How do you think it would feel to live a life without regret, without turning around and walking away from the experience you wish for? What if we could progress on a journey where we only walked forward?
The truth is, we ARE on that journey of progressing forward, we actually don't go backwards, that is nothing more than a state of mind that creates an illusion of "two steps forward, five steps backwards"... those two steps forward is the expansion in the experiences in your life. Have you ever been on one of those moving pavements? When you step on to them, they carry you forward, life is akin to this.When we seemingly "go backwards" we are simply halting ourselves for the forward journey, which we are already on anyway, and we revise the past. I believe that we do that to learn the lessons we have missed.
I have been thinking about this a lot recently. Maybe it's the lack of hair that has lifted any "clouding" on my thoughts, who knows, but I do know that I've had quite a few experiences lately where I have been told that I move forward so much, but then go backwards.
Hmph... this was something I needed to truly examine. How often have I been on the very verge of letting certain thoughts flow out of my mouth which would change so much in my life, or stood on the edge of the diving board only to fight my way through the crowd to get back to solid ground? And don't get me wrong, sometimes holding back is a good thing; but unless we experience the bad together with the good, we will never know.
How many times over the years have I been bursting to express my artistic side only to hold back because it wouldn't be approved on by society?
How many times have I walked forward from the abuse in my first marriage and in other aspects of my life, having clarity of revelation, only to walk straight back into the same cycle of abuse; maybe on a very different scale, but abuse nonetheless?
But was I truly taking backward steps? No, I don't think so. But what I do believe is that I was recreating an experience because there were things I had not yet learned and so I'd revisit those times to find different outcomes and new revelations about who I was, and how far I had truly come.
There have been some around me who feel that I live in a cycle that trends; my shaving my hair was a definite reminder to break out of that cycle. And yes, I certainly DID feel those nerves and butterflies when my husband was shaving my hair off, but taking that plunge was so worth it.
So I ask you, what is it that you desire but lack that courage to move forward? What is stopping you and why?
Since I posted my last blog about 24-hours ago, I've had several emails from women who have expressed to me that they were right on the edge of that diving board, that they had been there for a while, but fear had prevented them from taking the plunge.
Gosh, how many years do we want to stand on the edge and not take that plunge? The experience of jumping freely into oblivion is exhilarating, freeing, empowering.

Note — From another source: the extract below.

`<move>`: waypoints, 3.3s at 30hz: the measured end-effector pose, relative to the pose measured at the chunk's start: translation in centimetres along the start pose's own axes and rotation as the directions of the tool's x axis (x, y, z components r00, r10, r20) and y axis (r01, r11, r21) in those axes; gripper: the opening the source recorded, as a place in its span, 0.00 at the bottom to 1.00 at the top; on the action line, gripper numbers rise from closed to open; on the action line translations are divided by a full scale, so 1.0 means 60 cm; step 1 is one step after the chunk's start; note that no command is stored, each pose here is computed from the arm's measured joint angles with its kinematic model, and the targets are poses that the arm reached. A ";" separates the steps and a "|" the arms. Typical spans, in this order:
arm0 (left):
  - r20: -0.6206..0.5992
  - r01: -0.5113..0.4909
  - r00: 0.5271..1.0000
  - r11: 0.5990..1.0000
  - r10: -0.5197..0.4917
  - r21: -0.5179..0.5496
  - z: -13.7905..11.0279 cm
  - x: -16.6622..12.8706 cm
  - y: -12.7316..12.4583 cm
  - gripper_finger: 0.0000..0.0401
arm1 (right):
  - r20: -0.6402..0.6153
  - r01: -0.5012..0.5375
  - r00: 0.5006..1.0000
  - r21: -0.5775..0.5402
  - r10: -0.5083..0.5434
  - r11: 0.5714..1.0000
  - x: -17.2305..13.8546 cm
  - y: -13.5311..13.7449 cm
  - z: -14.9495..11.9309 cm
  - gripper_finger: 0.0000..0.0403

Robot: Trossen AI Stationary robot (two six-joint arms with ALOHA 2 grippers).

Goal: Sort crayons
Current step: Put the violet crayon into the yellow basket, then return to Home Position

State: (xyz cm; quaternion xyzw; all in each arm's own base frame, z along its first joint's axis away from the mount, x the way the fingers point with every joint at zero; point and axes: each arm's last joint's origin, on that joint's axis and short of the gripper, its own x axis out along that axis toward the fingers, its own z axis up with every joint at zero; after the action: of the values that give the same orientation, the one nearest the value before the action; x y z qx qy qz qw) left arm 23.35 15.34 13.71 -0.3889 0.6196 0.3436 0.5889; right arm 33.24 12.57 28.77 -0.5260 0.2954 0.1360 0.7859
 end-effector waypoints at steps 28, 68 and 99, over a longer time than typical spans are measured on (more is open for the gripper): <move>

Stop putting the emotional road blocks in front of you and just take the plunge. Whether the plunge you want to take is successful or not is not the focus, the fact that you took action is most important.
Imagine if I really hated the way I looked bald. I still would not have any regrets, and I'll tell you why... for one, I know that hair grows back and I could simply walk around with hats and scarves for a few weeks, or even invest in a wig or two and see how that worked out. And two, the fact that I DID it, I took the chance, jumped into the water and felt that feeling of soaring coarse through my body, was worth it.
So if you want to say "Hi" to that cute guy or girl, and even go as far as ask them out; just do it. If they reject you, so what? YOU extended yourself out of your comfort zone and you did it. Their answer is only the second part of the experience, the main experience is that you did it. And hey, a date is not a marriage proposal and life-time commitment!
If you apply for that dream job and hate it, well you know that it was not for you; but the thing is is that you KNOW.
With that, I encourage you to experience everything in your life; feeleverything, each emotion, each experience, everything, because then you willknow what you truly like and dislike, therefore truly knowing YOU.
In the movie "Yes Man", Jim Carey's character attends a seminar and he is given the challenge to say "yes" to everything, every opportunity, every question, everything. While the movie takes it to a different extreme, the premise that is important is to see how his life changed and how much happier he was, how his horizons expanded with each new experience. I encourage you to take a week, or two, or three and say "Yes" to those things that you might not ordinarily say "yes" to; within legal reason of course.
Life is about having fun. Life IS fun, but we just limit ourselves, we place stereotypes on ourselves and others, and we conform to what others thoughts of "normalcy" is. Even for just one day, let things slide off your back, smile often, laugh even more, take at least one step out side of your comfort zone and see how you feel. If you like it, do it again tomorrow, and the day after; and record how you feel, how things in your psyche and environment change, how people around you change in reaction to your change.
I'd love to hear your comments, thoughts, and experiences, so please feel free to leave them for me below.
Celebrating your magnificence!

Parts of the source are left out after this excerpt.